While waiting for my return flight to Oakland I was sitting in Austin airport and noticed a Vino Volo. I had about 45 minutes to kill, so I thought I might stop in and have a glass of wine before taking-off. I had never been to one of these little wine bars, even though I had seen them many times traveling in and out of the Bay Area. The Brit had stopped in a time or two while I grabbed an iced coffee. I had no wine to drink the entire time I was in Texas. I was too busy drinking Margaritas with a sangria swirl.
When I texted The Brit to tell him what I was doing, he replied with “Your commitment to our blog knows no bounds”. I think he was being sarcastic and not congratulating me on my brilliance at creating a chance to review wines. I’m thinking he was just really jealous.
The Brit Comments: Yes, I was jealous. I was working whilst receiving texts from California Girl with pictures of the wine and telling me how much she was enjoying it.
I feel sorry for The Brit, really, I do!
I sat down and looked at the menu. I noticed they had an entire tasting of wines from Texas. I had been told that there are wineries outside Austin, but I didn’t get to visit any while I was there. I would think that it would be difficult to grow grapes due to the climate in Texas (torrential rains followed by long droughts). I was right, there isn’t much of a wine industry in Texas; just a few vineyards with grit and determination trying to make something good.
I first sampled the 2014 Viognier from Pedernales Cellars. Whilst the tasting notes talked of fresh-cut pineapple and crisp ocean, I didn’t get that. Nor did I taste orange blossoms either. The wine was crisp and dry, lacking in the fruits one would normally associate with Viognier. I found it to be too dry with a very mineral tone and a rough finish. It did nothing to advance my thinking about wines from the great state of Texas.

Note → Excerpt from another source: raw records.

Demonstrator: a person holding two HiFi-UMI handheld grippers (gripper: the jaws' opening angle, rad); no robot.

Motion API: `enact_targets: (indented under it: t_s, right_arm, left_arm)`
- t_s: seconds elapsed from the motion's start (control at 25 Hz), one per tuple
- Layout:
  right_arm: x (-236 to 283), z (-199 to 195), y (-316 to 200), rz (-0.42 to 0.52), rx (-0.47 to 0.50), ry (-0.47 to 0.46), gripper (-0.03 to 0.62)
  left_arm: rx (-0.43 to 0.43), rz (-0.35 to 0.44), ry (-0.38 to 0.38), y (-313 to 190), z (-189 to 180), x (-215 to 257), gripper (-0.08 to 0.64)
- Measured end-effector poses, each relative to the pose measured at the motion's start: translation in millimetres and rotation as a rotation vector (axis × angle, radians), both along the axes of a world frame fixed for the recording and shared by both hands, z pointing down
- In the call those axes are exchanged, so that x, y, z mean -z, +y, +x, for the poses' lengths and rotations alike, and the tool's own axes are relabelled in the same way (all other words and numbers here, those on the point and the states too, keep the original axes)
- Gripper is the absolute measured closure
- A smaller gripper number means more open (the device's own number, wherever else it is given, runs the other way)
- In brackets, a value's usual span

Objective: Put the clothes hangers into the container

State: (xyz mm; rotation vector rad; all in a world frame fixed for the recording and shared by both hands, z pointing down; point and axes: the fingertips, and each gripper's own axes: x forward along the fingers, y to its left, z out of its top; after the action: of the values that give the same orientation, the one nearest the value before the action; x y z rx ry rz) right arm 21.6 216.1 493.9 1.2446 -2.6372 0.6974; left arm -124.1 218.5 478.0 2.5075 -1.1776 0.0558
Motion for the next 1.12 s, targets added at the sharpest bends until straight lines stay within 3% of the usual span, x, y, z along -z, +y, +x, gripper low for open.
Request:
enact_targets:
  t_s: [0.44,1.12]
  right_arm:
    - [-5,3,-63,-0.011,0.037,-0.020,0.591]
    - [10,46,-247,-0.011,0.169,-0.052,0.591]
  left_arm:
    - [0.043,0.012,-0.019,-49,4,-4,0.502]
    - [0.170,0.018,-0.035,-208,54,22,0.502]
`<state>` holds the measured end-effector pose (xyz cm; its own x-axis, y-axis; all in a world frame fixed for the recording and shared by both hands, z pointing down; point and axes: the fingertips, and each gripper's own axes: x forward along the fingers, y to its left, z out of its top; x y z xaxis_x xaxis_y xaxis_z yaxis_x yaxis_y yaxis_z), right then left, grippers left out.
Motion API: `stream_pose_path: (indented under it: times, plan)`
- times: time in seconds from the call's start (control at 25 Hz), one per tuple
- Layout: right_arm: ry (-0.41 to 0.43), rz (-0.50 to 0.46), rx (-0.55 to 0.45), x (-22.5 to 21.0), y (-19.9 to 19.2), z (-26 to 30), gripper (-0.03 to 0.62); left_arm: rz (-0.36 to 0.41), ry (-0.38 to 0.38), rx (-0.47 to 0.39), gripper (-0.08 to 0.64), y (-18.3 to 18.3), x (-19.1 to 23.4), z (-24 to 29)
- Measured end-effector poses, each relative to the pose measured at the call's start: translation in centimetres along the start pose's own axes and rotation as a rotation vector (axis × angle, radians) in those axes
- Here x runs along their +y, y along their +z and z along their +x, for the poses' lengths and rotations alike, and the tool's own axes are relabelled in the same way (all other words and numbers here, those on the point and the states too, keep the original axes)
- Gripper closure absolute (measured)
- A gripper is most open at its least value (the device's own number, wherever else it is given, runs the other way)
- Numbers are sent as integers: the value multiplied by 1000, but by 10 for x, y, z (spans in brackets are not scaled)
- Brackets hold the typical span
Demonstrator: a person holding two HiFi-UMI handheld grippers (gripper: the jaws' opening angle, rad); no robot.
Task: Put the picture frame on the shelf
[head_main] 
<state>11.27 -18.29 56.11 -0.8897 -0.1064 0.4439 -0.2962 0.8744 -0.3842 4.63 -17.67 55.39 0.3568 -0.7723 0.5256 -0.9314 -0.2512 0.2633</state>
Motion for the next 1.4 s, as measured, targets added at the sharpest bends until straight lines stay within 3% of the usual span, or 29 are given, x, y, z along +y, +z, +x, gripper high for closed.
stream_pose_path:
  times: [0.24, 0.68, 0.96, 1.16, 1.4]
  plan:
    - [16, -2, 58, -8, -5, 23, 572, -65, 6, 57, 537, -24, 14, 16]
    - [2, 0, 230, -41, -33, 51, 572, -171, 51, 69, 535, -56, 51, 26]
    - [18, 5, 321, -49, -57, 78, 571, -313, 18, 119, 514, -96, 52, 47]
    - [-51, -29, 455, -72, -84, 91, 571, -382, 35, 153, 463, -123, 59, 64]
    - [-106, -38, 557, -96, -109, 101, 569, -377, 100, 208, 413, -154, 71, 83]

I then moved to the 2014 Fall Creek Vineyards Chardonnay. This was a far nicer taste, even from the smell. There were apple and pears on the nose. The flavor was crisp and clean with no oak or butter; nice fruits and floral notes, ending with a soft, smooth finish. I could see myself drinking this wine. For $33 per bottle it was on the pricey side for a wine of this quality, but hey, not too shabby.
The next taste was a non-vintage blend of Syrah, Cinssalt, Mouvedre, and Carignan. It was called Les Copains and was from the McPherson Winery. The nose was of strong berries, it had soft tannins, plums, cherries, and lots of spice on the palate. I think this wine could be good with a few years under its belt. I think that would give it an opportunity to soften and ripen so that you can really enjoy the spices. At $25 per bottle, again, I think its pricey, but it could be a good pick given a few years of age.
My last taste was a 2012 Tempranillo from Pontotoc Vineyards. It was their Estate Tempranillo. The tasting notes talked of toasted fig and baking spice and I would say that was pretty much spot on. I really enjoyed this wine. Out of the line up, it was the only one I went back to and finished the entire sample. I could taste the cherry, the oak, the fig, and all the spices for a wonderful rich sip. With age, I think this one would be really great. Priced at $45 per bottle, I have to wonder how it compares to similarly priced wines in the Napa Valley. I can’t honestly say that I would pay that much for this bottle, even though I enjoyed it. I have had wines sub $25 that to me have better flavor and value. But, it was from Texas and it was good. So there ya go, Texans can make wine!